STeInFormer: Spatial-Temporal Interaction Transformer Architecture for Remote Sensing Change Detection
Xiaowen Ma, Zhenkai Wu, Mengting Ma, Mengjiao Zhao, Fan Yang, Zhenhong Du, Wei Zhang
TL;DR
STeInFormer introduces a dedicated RSCD backbone built on spatial-temporal interaction transformers, featuring cross-spatial interactors (CSIs) and cross-temporal interactors (CTIs) to actively fuse multi-scale bi-temporal features. It adds a parameter-free multi-frequency mixer leveraging 2D-DCT frequencies to enrich token mixing with linear complexity, while a lightweight decoder and a focal-d Dice-based loss optimize segmentation of changed areas. Extensive experiments on WHU-CD, LEVIR-CD, and CLCD show state-of-the-art F1 scores with a favorable efficiency-accuracy trade-off, and ablations confirm the necessity of both spatio-temporal interactions and frequency-domain mixing.
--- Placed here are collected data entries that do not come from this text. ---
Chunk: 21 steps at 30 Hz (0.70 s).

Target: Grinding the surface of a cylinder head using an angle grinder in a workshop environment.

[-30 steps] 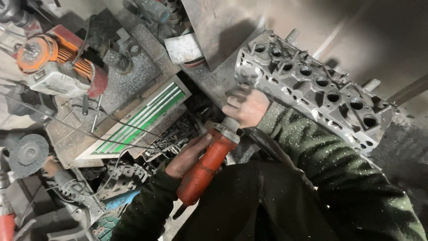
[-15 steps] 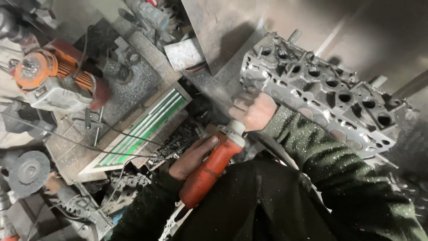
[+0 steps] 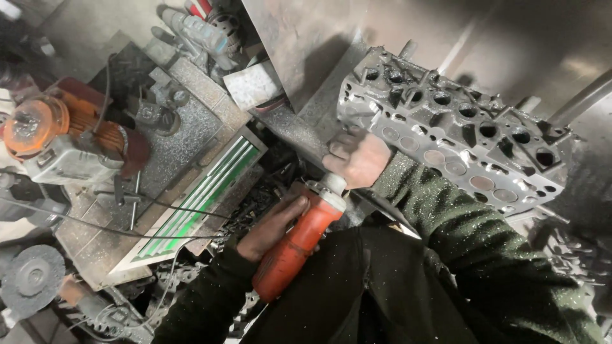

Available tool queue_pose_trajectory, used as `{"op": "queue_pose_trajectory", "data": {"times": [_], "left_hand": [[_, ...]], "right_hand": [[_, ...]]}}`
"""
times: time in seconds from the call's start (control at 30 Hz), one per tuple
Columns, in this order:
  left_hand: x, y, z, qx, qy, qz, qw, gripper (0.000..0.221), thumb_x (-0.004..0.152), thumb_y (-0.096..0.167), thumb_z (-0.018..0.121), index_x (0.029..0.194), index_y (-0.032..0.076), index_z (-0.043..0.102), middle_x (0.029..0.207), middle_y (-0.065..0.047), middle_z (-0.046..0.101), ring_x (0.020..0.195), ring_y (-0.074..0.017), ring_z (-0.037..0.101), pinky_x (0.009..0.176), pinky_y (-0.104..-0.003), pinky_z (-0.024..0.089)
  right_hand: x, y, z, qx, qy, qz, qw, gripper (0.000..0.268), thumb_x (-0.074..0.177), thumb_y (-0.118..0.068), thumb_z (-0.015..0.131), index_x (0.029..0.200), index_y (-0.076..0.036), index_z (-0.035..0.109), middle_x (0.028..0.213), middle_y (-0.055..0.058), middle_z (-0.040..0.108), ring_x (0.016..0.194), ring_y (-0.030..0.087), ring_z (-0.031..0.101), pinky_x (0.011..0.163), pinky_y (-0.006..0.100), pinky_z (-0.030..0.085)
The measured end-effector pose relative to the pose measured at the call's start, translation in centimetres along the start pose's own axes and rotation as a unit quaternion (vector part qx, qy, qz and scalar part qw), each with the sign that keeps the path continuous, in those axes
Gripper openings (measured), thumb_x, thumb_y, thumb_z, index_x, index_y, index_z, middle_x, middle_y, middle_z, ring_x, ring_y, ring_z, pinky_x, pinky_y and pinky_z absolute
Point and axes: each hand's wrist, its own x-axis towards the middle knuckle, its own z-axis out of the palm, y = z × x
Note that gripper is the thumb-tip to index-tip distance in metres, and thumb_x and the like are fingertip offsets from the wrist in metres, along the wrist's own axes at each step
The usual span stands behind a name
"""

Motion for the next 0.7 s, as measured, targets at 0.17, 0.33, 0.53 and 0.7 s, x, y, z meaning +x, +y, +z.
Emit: {"op": "queue_pose_trajectory", "data": {"times": [0.17,0.33,0.53,0.7], "left_hand": [[-0.1,1.1,-0.2,0.029,-0.044,0.015,0.998,0.050,0.104,0.042,0.056,0.136,0.003,0.059,0.095,-0.019,0.073,0.067,-0.0265,0.071,0.061,-0.038,0.060],[-0.4,1.7,0.4,0.057,-0.037,0.034,0.997,0.049,0.105,0.040,0.053,0.137,0.003,0.058,0.101,-0.017,0.071,0.070,-0.0231,0.068,0.063,-0.038,0.059],[0.1,1.6,-0.7,0.039,-0.035,0.004,0.999,0.053,0.104,0.043,0.054,0.142,0.006,0.058,0.098,-0.019,0.073,0.068,-0.0254,0.069,0.061,-0.038,0.058],[-0.5,2.5,-1.0,0.067,-0.079,0.017,0.994,0.050,0.108,0.043,0.048,0.136,0.004,0.062,0.097,-0.016,0.074,0.069,-0.0224,0.069,0.064,-0.036,0.056]], "right_hand": [[1.0,0.0,-0.4,0.004,0.000,0.003,1.000,0.035,0.107,-0.033,0.049,0.078,-0.016,0.060,0.072,0.003,0.059,0.063,0.026,0.064,0.063,0.044,0.052],[3.0,-0.3,-2.1,0.002,0.007,0.000,1.000,0.038,0.108,-0.035,0.050,0.079,-0.014,0.062,0.072,0.004,0.058,0.064,0.027,0.064,0.069,0.046,0.054],[2.2,0.2,-0.8,-0.010,0.010,0.002,1.000,0.037,0.107,-0.032,0.052,0.076,-0.015,0.061,0.070,0.003,0.057,0.060,0.026,0.063,0.064,0.044,0.052],[2.4,0.3,-0.4,-0.012,0.022,0.001,1.000,0.037,0.108,-0.029,0.048,0.077,-0.013,0.061,0.070,0.004,0.057,0.059,0.027,0.063,0.062,0.045,0.052]]}}
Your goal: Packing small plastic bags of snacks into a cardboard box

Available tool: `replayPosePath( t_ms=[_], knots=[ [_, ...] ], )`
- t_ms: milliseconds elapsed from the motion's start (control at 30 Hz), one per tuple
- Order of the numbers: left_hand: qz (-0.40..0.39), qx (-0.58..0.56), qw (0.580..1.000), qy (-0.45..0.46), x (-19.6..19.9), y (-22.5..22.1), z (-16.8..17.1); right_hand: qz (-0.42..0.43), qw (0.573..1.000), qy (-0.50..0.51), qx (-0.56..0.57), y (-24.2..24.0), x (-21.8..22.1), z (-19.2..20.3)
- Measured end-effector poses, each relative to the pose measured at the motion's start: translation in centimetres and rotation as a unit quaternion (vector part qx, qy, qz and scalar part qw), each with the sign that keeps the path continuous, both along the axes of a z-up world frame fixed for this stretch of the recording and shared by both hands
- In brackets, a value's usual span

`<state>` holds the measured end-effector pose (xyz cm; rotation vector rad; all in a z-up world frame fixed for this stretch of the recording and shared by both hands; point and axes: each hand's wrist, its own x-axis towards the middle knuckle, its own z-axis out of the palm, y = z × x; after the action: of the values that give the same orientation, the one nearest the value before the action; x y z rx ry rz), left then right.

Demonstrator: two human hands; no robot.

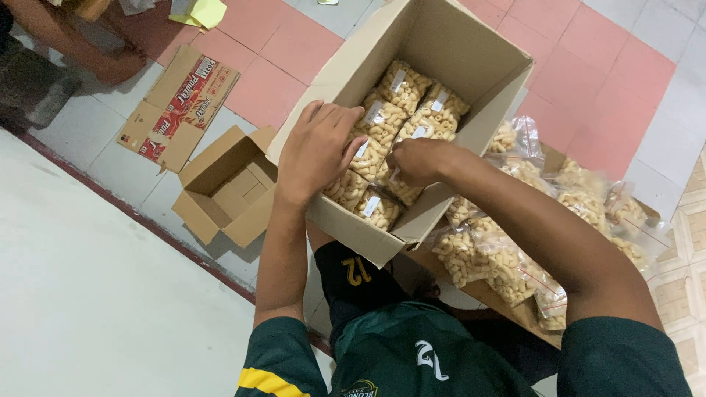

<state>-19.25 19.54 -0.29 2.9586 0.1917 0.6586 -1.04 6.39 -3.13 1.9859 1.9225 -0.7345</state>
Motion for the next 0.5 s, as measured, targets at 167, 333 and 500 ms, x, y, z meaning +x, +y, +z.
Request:
replayPosePath(
  t_ms=[167,333,500],
  knots=[
    [0.002,0.005,1.000,0.000,0.1,-0.1,0.1,-0.011,1.000,0.007,0.007,-0.5,0.3,-1.5],
    [0.002,0.002,1.000,0.002,0.2,0.2,0.1,-0.033,0.999,0.017,0.004,-0.3,0.5,-1.8],
    [-0.005,-0.008,1.000,-0.008,0.4,0.4,0.2,-0.030,0.996,0.002,0.078,-0.1,0.6,-0.2]
  ],
)
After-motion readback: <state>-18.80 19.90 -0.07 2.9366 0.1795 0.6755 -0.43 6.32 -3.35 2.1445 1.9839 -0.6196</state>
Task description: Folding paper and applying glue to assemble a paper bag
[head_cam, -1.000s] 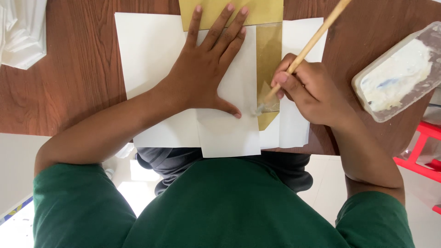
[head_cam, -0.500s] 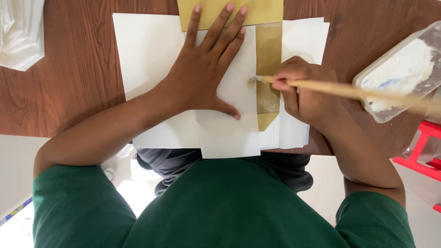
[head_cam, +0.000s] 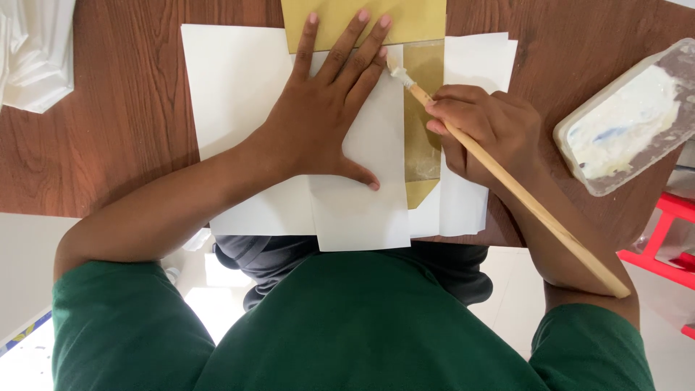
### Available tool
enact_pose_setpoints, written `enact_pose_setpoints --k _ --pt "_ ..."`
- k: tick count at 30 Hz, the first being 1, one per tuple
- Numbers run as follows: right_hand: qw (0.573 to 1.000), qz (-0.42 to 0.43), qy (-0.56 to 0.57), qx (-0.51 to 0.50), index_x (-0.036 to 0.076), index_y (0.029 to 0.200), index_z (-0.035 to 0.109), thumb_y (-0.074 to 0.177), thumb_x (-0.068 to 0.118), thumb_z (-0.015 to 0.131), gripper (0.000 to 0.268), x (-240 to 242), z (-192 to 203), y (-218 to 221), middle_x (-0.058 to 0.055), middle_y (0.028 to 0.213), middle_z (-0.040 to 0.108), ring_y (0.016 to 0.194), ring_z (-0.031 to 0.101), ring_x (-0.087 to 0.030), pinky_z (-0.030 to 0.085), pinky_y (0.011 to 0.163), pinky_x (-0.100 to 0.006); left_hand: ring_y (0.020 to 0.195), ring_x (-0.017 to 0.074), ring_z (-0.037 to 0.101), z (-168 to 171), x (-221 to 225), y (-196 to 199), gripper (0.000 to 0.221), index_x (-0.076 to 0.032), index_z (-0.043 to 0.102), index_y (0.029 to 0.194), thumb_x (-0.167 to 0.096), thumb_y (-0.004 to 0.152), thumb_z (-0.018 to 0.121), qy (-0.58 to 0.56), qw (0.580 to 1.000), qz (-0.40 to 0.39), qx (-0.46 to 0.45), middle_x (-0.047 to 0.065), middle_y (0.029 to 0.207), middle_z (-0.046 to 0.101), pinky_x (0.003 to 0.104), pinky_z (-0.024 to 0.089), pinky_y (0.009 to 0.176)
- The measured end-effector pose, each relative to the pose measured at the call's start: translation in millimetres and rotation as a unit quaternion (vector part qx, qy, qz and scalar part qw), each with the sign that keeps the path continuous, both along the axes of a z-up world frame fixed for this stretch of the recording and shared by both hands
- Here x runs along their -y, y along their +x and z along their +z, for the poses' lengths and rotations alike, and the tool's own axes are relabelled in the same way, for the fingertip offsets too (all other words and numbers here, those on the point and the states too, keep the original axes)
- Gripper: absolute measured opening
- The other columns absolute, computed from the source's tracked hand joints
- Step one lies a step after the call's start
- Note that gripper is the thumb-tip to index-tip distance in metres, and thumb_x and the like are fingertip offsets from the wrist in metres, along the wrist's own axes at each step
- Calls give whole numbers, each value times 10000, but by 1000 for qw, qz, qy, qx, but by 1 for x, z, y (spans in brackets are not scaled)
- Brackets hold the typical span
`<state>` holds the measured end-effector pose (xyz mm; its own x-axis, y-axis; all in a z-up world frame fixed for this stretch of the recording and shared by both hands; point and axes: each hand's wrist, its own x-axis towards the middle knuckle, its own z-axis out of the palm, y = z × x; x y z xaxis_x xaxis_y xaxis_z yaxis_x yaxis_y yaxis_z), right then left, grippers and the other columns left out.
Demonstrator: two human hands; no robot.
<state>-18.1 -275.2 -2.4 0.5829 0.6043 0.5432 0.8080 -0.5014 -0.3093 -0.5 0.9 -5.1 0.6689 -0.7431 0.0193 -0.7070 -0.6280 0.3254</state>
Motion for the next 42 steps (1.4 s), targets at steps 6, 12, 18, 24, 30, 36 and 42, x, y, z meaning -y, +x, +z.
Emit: enact_pose_setpoints --k 6,12,18,24,30,36,42 --pt "999 20 36 -21 -5 959 640 1098 139 558 215 -6 -1 -3 -127 837 746 799 794 -301 513 557 -333 1592 416 30 3 1 1 1583 166 336 1640 -1018 617 574 8 1000 -3 -14 254 1727 95 722 -31 1213" --pt "952 80 126 -267 18 920 567 1092 234 436 306 -12 14 -10 -56 614 508 507 467 -198 373 478 -295 1580 445 52 2 1 1 1590 173 336 1623 -1031 609 561 1 1000 -6 -8 264 1716 110 747 -12 1198" --pt "888 71 154 -428 6 866 568 1094 289 430 389 -5 12 -9 -59 636 569 455 504 -108 366 398 -220 1585 433 40 4 1 1 1580 190 336 1623 -1007 621 579 -10 1000 -4 -21 270 1721 115 727 -40 1203" --pt "923 -46 97 -369 -21 989 621 1135 248 449 350 -8 20 -7 -126 863 685 713 629 -194 455 616 -288 1598 429 61 0 1 0 1585 173 379 1626 -1030 614 584 6 1000 -1 6 263 1732 120 723 -17 1214" --pt "962 -22 14 -272 9 823 626 1118 203 496 376 -9 23 -14 -94 793 664 809 668 -244 489 599 -321 1596 417 28 1 0 1 1586 172 343 1641 -1026 624 555 2 1000 -3 -14 252 1733 94 720 -39 1215" --pt "996 53 25 66 36 968 664 1053 183 724 180 -3 -8 -2 -151 845 735 634 676 -194 540 494 -317 1597 406 13 2 1 0 1570 154 319 1653 -1009 622 537 11 1000 1 -19 252 1734 85 719 -39 1219" --pt "989 125 48 63 75 813 570 1037 220 627 273 -12 4 -7 -103 756 674 522 607 -176 442 447 -285 1584 436 49 6 1 1 1571 174 307 1632 -1007 627 557 -11 1000 -3 -28 268 1717 108 727 -35 1204"
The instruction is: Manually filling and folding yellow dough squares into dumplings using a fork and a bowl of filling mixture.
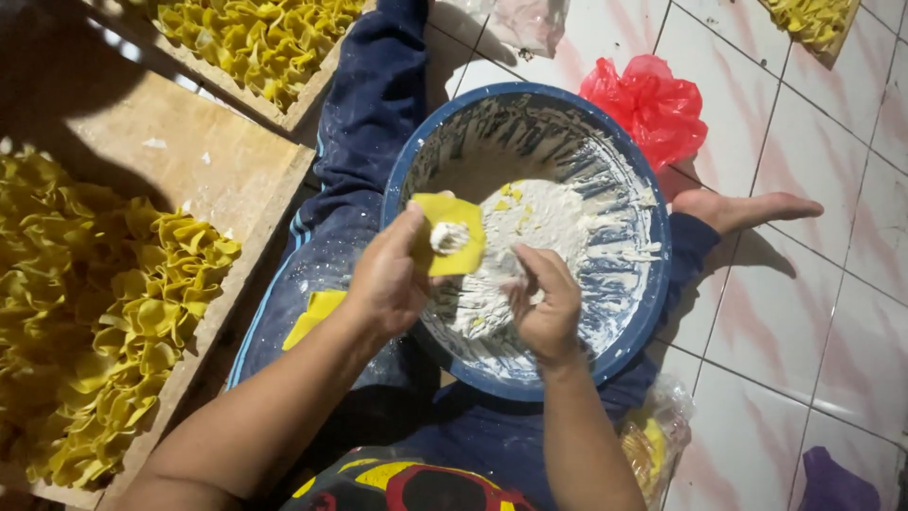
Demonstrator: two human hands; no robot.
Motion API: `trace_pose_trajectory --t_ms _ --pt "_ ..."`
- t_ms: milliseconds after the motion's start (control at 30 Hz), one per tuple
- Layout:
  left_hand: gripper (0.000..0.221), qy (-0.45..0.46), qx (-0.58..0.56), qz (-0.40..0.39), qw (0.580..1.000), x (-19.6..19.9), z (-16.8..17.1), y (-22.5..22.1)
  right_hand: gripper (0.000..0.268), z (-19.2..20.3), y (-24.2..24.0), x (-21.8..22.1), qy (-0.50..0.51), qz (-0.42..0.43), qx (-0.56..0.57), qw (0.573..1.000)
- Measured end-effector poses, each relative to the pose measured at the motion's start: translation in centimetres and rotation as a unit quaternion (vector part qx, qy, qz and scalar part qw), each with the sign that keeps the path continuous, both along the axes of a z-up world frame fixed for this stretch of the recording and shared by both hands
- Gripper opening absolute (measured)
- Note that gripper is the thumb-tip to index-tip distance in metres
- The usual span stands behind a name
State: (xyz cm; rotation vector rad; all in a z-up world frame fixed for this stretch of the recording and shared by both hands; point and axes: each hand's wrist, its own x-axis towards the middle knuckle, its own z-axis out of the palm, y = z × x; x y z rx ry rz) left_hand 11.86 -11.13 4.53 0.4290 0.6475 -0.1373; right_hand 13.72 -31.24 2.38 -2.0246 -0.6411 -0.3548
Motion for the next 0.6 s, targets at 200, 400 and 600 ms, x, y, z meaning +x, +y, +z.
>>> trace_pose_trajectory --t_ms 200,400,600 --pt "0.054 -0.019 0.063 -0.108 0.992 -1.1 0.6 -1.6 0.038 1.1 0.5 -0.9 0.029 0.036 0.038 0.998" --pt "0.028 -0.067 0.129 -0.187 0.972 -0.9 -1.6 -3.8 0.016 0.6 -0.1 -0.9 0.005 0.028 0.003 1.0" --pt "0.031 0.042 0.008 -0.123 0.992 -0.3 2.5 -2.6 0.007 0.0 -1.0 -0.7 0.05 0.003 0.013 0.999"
The work suggests STeInFormer as a general RSCD backbone and points to future work in aligning a change-detection head with the proposed encoder for further gains.
Abstract
Convolutional neural networks and attention mechanisms have greatly benefited remote sensing change detection (RSCD) because of their outstanding discriminative ability. Existent RSCD methods often follow a paradigm of using a non-interactive Siamese neural network for multi-temporal feature extraction and change detection heads for feature fusion and change representation. However, this paradigm lacks the contemplation of the characteristics of RSCD in temporal and spatial dimensions, and causes the drawback on spatial-temporal interaction that hinders high-quality feature extraction. To address this problem, we present STeInFormer, a spatial-temporal interaction Transformer architecture for multi-temporal feature extraction, which is the first general backbone network specifically designed for RSCD. In addition, we propose a parameter-free multi-frequency token mixer to integrate frequency-domain features that provide spectral information for RSCD. Experimental results on three datasets validate the effectiveness of the proposed method, which can outperform the state-of-the-art methods and achieve the most satisfactory efficiency-accuracy trade-off. Code is available at https://github.com/xwmaxwma/rschange.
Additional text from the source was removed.